Women Lacking Femininity: A feminist investigation
DAWN is proud to announce the first recipient of the DAWN Fellowship: Nour Mohammad Jabr Bader, a 39-year-old Palestinian sociologist, farmer, mother, and feminist. Nour teaches at Bethlehem University, cultivates the land as a political and epistemic act, and produces decolonial feminist knowledge rooted in struggle, survival, and the refusal to be silenced.
Her project, titled “Women Lacking Femininity: The Experience of Palestinian Women Diagnosed with Breast Cancer After Mastectomy in the West Bank”, offers a powerful narrative-based analysis of breast cancer, gender, and inequality under occupation.
This research connects directly with DAWN’s Political Economy of Conflict and Gender-Based Violence framework, which examines how political, economic, social, and ideological processes intersect to shape conflict-related violence against women.
Rather than treating breast cancer solely as a medical issue, she reads it as a site where cultural, colonial, and class violence converge, where bodies are marked, reshaped, and disciplined according to social expectations of femininity and worth. Her research reveals how occupation, militarisation, and health exclusions rooted in class shape Palestinian women’s experiences of mastectomy, situating the procedure within broader structures that produce both physical and structural harm.
By tracing the intersections of gender norms, systemic barriers, and unequal health systems, her work reflects DAWN’s feminist analysis of how economies, power, and the gender order are sustained during and after conflict, while challenging dominant health and peacebuilding narratives and centring women’s lived experiences as spaces of resistance and knowledge-making.
Research focus: the body as contested terrain
Nour’s work interrogates how the post-mastectomy body becomes a battleground of meaning, stigma, and exclusion. It identifies three main layers of violence:
- Colonial violence, in the form of health infrastructure collapse under occupation, restricts early detection and treatment, forcing many Palestinian women to undergo preventive mastectomies as the only accessible option.
- Cultural violence, where the breast is symbolically tied to femininity—both as an aesthetic marker (for consumption) and as a reproductive organ (for motherhood). Its loss is perceived as a gendered punishment that strips women of socially accepted femininity.
- Class violence, as breast reconstruction is considered a luxury, not a right. Excluded from insurance coverage, reconstruction becomes an elite privilege, exposing health-based classism and unequal access to healing.
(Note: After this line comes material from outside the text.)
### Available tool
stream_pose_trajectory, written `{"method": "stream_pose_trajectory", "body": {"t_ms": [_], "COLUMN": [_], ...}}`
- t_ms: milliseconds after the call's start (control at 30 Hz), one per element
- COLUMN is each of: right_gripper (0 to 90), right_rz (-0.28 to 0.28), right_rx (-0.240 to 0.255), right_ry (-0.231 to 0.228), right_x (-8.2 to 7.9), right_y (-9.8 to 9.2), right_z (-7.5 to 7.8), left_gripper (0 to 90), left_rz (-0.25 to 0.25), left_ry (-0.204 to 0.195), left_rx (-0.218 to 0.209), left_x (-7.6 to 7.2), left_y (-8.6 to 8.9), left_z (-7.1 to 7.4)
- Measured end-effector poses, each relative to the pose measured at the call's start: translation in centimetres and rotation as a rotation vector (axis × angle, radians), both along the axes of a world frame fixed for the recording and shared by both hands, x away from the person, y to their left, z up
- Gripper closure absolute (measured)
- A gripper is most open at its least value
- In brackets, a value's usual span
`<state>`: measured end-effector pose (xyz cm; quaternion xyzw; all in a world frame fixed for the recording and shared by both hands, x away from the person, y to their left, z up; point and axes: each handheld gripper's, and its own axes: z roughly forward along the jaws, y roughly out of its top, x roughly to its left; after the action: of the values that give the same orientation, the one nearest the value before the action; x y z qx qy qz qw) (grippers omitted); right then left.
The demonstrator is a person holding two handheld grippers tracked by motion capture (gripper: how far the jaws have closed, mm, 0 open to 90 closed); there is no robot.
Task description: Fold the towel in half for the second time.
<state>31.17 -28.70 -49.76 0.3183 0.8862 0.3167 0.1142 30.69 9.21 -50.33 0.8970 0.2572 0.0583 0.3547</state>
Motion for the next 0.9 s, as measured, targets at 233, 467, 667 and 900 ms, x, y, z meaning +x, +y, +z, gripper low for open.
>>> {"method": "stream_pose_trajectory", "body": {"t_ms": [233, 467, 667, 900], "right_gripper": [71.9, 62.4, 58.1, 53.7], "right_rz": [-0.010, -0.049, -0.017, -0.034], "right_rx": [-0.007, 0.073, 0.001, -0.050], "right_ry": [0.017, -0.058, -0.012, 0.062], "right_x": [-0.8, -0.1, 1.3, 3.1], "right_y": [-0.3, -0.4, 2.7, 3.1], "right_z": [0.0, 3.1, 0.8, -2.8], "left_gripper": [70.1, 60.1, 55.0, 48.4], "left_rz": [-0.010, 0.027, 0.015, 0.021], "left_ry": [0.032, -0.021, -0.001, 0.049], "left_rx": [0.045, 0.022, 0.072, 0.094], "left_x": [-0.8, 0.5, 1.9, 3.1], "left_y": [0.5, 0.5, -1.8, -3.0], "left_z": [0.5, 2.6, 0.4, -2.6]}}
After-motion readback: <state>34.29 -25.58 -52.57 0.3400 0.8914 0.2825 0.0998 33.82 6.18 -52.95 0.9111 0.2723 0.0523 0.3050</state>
Within this framework, Nour introduces the concept of coercive gender identity as a mechanism of control within the gender economy. This identity is imposed on women through two interconnected mechanisms: cultural stigmatisation of bodily difference, and institutional denial of reconstruction for those who cannot afford it. Thus, the “acceptable” female body becomes not a given, but a class-based ideal available only to the privileged.
Methodology and epistemic location
This project builds on feminist narrative ethnography, institutional analysis of healthcare under occupation, and decolonial feminist theory rooted in the Palestinian experience. It is shaped by Nour’s multi-positionality as:
- A daughter who accompanied her mother through breast cancer,
- A mother raising children under colonial necropolitics,
- A farmer reclaiming land and selfhood through seeds and seasons,
- A scholar who resists dominant knowledge frameworks and writes from, with, and for her people.
I belong to the land as a farmer, practising my relationship with soil, seeds, and seasons—not merely as a source of nourishment, but as an extension of identity, resistance, and steadfastness. I also live the position of motherhood within a context of systematic daily necropolitics, raising my children under a colonial regime that strips life away piece by piece, redefining the everyday meaning of survival. […] I work on deconstructing breast cancer, not as an isolated medical condition, but as a structure of overlapping authorities, where gendered, cultural, political, and economic violence converge and manifest in the body as a site of both symbolic and material struggle.![]()
Nour Bader
Nour’s work embodies the radical epistemic potential at the heart of DAWN’s mission: reclaiming the body, rewriting knowledge, and building feminist futures from places of silence and struggle. Through the DAWN Rising Fellowship, Nour will have the opportunity to expand this work with guidance and visibility. DAWN’s feminist community will learn with and from her insights, and gain an urgent, powerful voice: one that speaks through pain, political memory, and resistance.